Summary: Microsoft Scripting Guy, Ed Wilson, talks about using Windows PowerShell to clean up an impossible document.
Microsoft Scripting Guy, Ed Wilson, is here. Sometimes I just cringe. It is a reflex reaction born from many long (and at times, torturous) years in the IT field. I know, I should be able to get over it, and sometimes I actually think I am getting better. And then things like the following crop up in my email...
I recently received a panic email from an IT admin. He was tasked with creating over 1,200 new user accounts. Hey, no problem. Give me a properly formatted CSV file or Excel spreadsheet, and it is a piece of cake.
Dude, that was the problem. Some *&^%$#@!!! in HR typed all of the new names in a Word doc.

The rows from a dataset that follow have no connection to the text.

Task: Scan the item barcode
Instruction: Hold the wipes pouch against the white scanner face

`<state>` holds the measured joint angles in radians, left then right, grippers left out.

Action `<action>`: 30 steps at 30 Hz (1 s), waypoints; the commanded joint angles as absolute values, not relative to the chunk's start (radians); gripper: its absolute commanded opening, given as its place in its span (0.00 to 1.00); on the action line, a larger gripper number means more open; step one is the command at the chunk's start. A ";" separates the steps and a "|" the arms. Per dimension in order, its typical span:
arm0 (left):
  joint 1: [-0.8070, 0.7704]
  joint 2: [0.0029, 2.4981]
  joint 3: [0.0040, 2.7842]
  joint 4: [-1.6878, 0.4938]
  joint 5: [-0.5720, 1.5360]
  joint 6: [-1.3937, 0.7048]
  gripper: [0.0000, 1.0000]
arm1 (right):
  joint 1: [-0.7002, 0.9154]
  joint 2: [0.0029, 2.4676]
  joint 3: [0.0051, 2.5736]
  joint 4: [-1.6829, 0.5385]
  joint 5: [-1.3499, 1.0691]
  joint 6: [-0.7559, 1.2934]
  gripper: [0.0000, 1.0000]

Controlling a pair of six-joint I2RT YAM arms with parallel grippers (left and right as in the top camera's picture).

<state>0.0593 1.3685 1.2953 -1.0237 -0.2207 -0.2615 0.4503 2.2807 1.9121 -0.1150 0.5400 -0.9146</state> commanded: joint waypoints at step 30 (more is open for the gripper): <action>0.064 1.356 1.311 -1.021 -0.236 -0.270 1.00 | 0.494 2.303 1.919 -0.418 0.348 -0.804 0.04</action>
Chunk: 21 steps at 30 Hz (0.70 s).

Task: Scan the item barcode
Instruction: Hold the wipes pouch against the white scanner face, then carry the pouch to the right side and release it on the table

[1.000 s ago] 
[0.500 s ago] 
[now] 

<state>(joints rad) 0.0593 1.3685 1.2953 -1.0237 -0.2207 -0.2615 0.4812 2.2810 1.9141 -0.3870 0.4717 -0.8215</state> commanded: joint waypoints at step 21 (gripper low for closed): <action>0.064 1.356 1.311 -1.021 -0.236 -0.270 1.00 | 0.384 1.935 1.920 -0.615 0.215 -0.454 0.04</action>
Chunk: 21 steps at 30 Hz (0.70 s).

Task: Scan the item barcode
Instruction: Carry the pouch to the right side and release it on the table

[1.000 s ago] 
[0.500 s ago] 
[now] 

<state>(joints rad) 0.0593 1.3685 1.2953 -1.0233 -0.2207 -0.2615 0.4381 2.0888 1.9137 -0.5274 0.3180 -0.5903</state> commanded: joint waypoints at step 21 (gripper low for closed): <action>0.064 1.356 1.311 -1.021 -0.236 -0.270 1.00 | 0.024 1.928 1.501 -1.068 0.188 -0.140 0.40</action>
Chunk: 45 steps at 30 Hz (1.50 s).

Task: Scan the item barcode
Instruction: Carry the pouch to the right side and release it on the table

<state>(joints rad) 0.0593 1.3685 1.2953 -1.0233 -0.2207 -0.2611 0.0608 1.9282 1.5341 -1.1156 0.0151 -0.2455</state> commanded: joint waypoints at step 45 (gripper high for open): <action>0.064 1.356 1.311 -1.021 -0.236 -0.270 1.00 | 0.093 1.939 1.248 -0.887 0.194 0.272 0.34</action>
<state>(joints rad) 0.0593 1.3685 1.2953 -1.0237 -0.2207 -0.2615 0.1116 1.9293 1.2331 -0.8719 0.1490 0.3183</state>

Here is a screenshot of the Word document:
My initial reaction ran something along the lines of, “You have GOT to be kidding me!”

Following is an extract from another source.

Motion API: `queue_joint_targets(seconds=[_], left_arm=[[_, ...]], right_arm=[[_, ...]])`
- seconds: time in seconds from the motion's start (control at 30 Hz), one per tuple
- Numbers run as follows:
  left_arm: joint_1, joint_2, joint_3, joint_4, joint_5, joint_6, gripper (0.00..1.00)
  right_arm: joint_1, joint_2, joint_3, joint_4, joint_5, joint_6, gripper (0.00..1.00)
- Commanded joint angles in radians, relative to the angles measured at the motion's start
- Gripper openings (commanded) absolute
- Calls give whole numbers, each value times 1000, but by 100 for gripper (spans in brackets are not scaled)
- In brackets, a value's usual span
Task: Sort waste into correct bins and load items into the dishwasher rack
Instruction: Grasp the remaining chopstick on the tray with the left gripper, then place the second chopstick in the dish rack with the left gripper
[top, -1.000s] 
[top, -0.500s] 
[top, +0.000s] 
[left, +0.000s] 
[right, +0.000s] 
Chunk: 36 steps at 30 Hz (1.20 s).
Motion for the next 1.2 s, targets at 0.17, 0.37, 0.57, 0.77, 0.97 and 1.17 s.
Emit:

My secondary reaction went along the lines of, “OK. Reply to the email, attach an Excel spreadsheet, and tell them to copy the names into the proper columns. When they do the job right, I will be glad to help create the new user accounts.”
But then the email said that the person's boss said, “Just fix it.” So that ended that idea.

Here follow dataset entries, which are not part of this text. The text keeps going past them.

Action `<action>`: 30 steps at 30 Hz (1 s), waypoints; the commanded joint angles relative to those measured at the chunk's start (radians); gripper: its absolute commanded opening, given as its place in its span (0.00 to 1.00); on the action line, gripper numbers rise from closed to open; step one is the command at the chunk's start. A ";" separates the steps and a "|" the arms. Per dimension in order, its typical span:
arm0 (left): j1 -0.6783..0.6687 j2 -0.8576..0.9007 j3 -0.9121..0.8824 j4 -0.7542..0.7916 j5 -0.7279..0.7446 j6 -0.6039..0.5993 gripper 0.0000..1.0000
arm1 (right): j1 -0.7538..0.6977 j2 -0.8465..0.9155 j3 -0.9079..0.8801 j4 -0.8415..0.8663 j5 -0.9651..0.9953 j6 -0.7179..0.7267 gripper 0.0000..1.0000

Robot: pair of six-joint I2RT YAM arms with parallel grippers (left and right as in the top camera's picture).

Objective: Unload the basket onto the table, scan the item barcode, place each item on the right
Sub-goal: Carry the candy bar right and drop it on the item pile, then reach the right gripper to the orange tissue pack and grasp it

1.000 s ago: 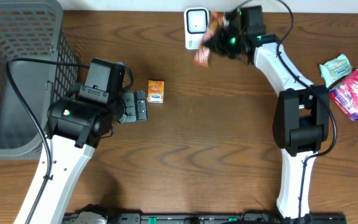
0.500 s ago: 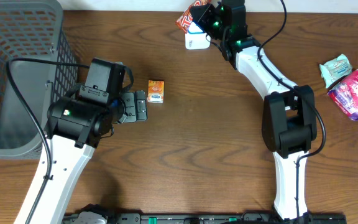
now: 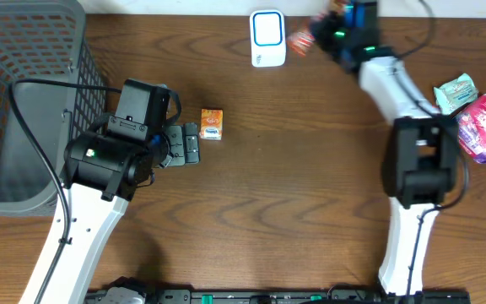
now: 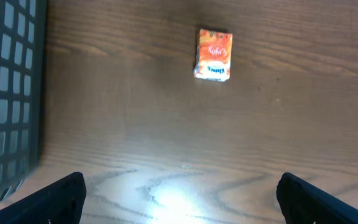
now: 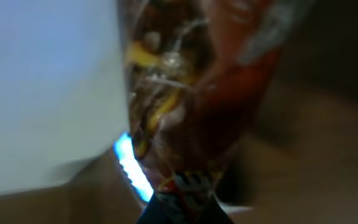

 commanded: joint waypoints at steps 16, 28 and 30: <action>0.005 0.005 0.003 -0.003 -0.009 0.006 0.98 | -0.545 -0.188 0.012 -0.646 0.169 -0.439 0.98; 0.005 0.005 0.003 -0.003 -0.009 0.006 0.98 | -0.403 -0.187 0.012 -0.714 -0.274 -0.575 0.99; 0.005 0.005 0.003 -0.003 -0.009 0.006 0.98 | -0.338 -0.186 0.003 -0.736 -0.273 -0.587 0.99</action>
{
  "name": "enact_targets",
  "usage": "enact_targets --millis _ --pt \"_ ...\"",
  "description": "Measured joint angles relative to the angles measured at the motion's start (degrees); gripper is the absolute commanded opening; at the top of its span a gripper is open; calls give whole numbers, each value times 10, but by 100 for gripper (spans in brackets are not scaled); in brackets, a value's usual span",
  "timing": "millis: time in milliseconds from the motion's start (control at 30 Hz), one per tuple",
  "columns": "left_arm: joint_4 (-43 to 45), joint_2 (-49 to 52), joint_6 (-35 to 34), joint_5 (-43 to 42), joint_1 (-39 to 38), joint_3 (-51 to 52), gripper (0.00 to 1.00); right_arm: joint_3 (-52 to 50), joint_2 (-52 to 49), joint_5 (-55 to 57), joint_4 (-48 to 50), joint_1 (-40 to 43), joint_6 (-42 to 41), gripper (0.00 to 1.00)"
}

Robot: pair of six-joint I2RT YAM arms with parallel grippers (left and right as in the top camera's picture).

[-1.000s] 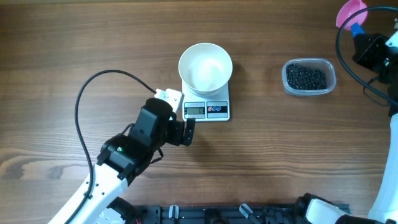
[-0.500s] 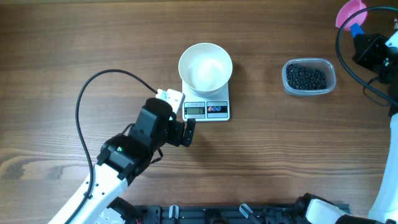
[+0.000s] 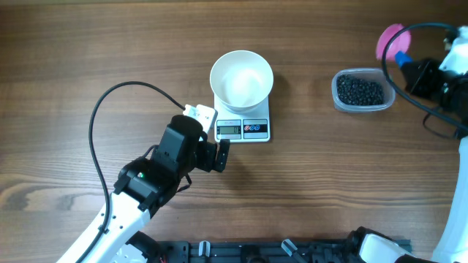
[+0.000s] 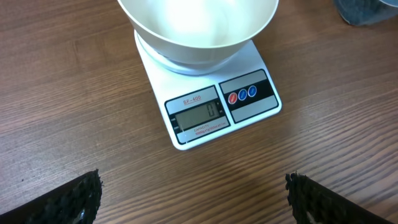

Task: Scoop item into bowl and weigh 150g on scale
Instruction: 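Lower the pink scoop with the right gripper over the bean tub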

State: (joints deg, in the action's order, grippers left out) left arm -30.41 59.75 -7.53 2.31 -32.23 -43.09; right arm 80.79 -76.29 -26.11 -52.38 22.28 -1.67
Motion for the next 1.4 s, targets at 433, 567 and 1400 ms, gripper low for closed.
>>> enact_targets --millis 433,567,1400 --pt "0 0 0 0 0 0 100 -1 0 10 -49 0 20 4" --pt "0 0 0 0 0 0 100 -1 -3 54 -42 0 20 4" --pt "0 0 0 0 0 0 100 -1 -92 93 -54 0 143 4"
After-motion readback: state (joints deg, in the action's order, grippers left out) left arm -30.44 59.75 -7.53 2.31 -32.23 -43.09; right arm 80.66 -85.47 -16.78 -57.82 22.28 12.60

I closed my laptop and mumbled something along the lines of, “That’s ridiculous,” and I decided to go make a pot of tea. After having a great cup of Darjeeling tea, I was sufficiently calmed down and ready to try something.
First of all, I did not want to deal with automating Word, so I decided to copy the three columns of user names into a text file. I figured Windows PowerShell could easily clean up the text file, and I would be using it as an intermediate stage on the way to a CSV file.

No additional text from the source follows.